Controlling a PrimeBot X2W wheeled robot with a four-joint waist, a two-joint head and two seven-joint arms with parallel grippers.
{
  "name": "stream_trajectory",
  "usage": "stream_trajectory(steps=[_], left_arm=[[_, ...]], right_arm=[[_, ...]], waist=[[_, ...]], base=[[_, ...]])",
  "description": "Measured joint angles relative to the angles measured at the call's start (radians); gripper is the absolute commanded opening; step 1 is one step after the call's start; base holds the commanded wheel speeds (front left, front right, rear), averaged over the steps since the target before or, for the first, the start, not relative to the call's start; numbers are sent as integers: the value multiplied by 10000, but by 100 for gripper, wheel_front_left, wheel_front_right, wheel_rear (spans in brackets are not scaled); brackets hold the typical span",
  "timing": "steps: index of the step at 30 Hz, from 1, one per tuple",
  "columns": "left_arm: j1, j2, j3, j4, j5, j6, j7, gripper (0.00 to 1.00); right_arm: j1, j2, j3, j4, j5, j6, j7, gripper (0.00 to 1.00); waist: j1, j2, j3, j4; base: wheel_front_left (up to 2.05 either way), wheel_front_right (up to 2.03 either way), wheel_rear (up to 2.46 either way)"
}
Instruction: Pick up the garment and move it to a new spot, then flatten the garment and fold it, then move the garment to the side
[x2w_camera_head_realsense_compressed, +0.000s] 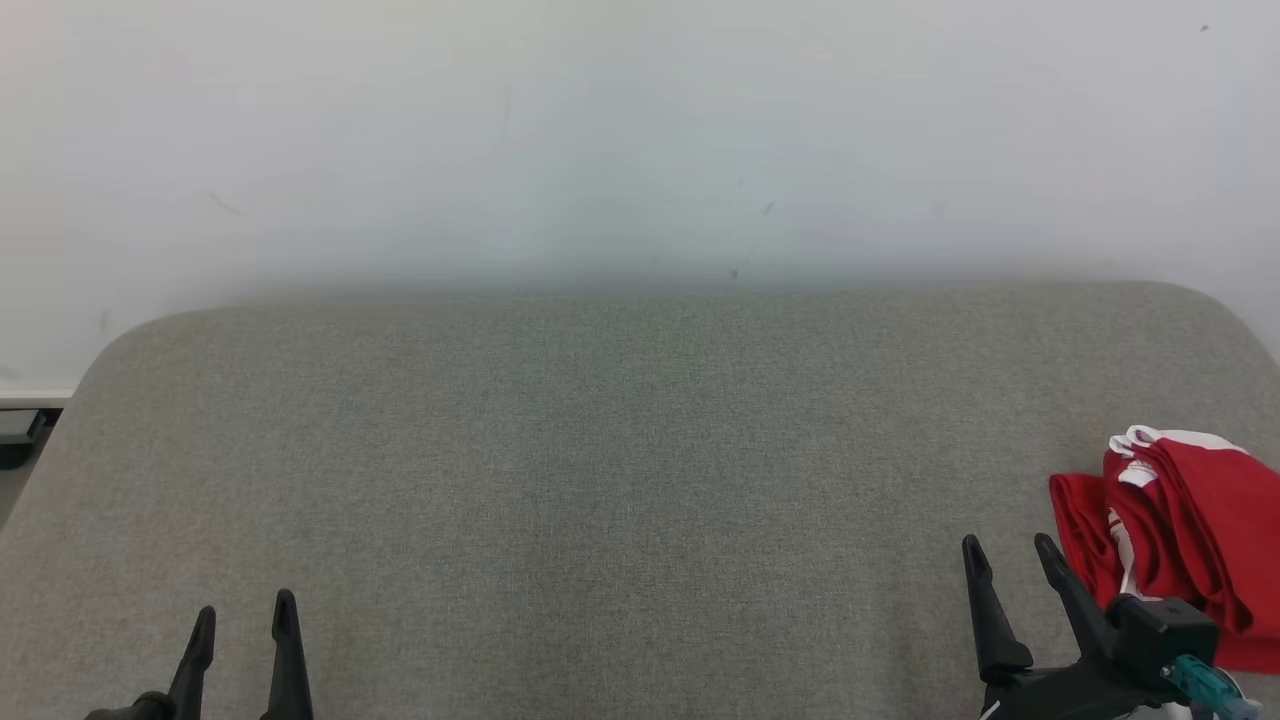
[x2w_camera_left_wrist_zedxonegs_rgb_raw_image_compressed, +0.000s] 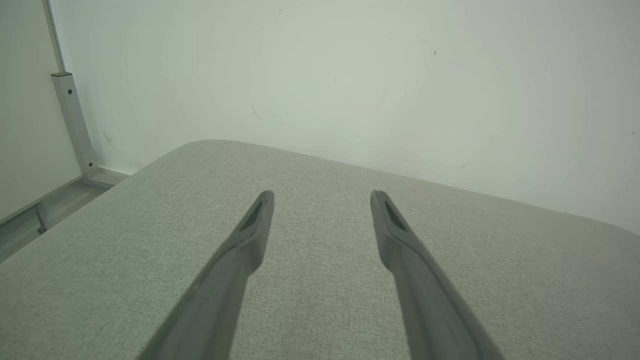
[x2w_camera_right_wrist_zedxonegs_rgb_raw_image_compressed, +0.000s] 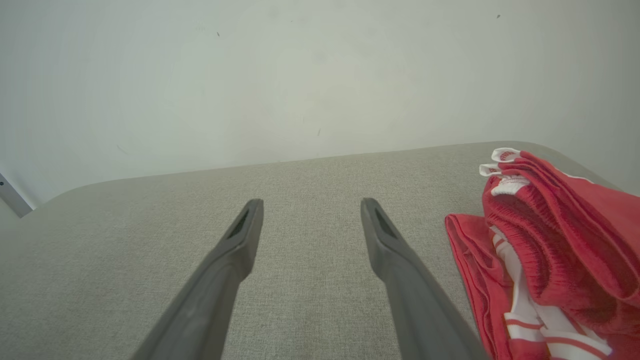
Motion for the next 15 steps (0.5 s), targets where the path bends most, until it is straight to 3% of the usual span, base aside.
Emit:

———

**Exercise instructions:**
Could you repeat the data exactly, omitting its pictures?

**Solution to this exercise:**
Controlling a PrimeBot X2W wheeled robot with a four-joint waist, a two-joint head and two seven-joint arms with parallel grippers.
{
  "name": "stream_trajectory",
  "usage": "stream_trajectory(steps=[_], left_arm=[[_, ...]], right_arm=[[_, ...]], waist=[[_, ...]], base=[[_, ...]])",
  "description": "Measured joint angles relative to the angles measured at the call's start (radians); gripper is the absolute commanded opening; step 1 is one step after the call's start; base holds the commanded wheel speeds (front left, front right, rear), averaged over the steps since the target before or, for the first, the start, not relative to the call's start; numbers are sent as integers: the value multiplied by 10000, but by 100 for gripper, wheel_front_left, wheel_front_right, wheel_rear (spans in brackets are not scaled); brackets hold the typical span",
  "timing": "steps: index of the step at 30 Hz, from 1, one per tuple",
  "columns": "left_arm: j1, j2, j3, j4, j5, j6, j7, gripper (0.00 to 1.00); right_arm: j1, j2, j3, j4, j5, j6, j7, gripper (0.00 to 1.00); waist: j1, j2, j3, j4; base: wheel_front_left (up to 2.05 either way), wheel_front_right (up to 2.03 either way), wheel_rear (up to 2.46 either way)"
}
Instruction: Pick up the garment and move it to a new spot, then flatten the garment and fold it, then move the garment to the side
[x2w_camera_head_realsense_compressed, +0.000s] 
[x2w_camera_left_wrist_zedxonegs_rgb_raw_image_compressed, +0.000s] 
[x2w_camera_right_wrist_zedxonegs_rgb_raw_image_compressed, +0.000s] 
Motion for the next 15 steps (0.5 s), targets where the path bends most, until it is straight to 3% of the usual span, base aside.
Emit:

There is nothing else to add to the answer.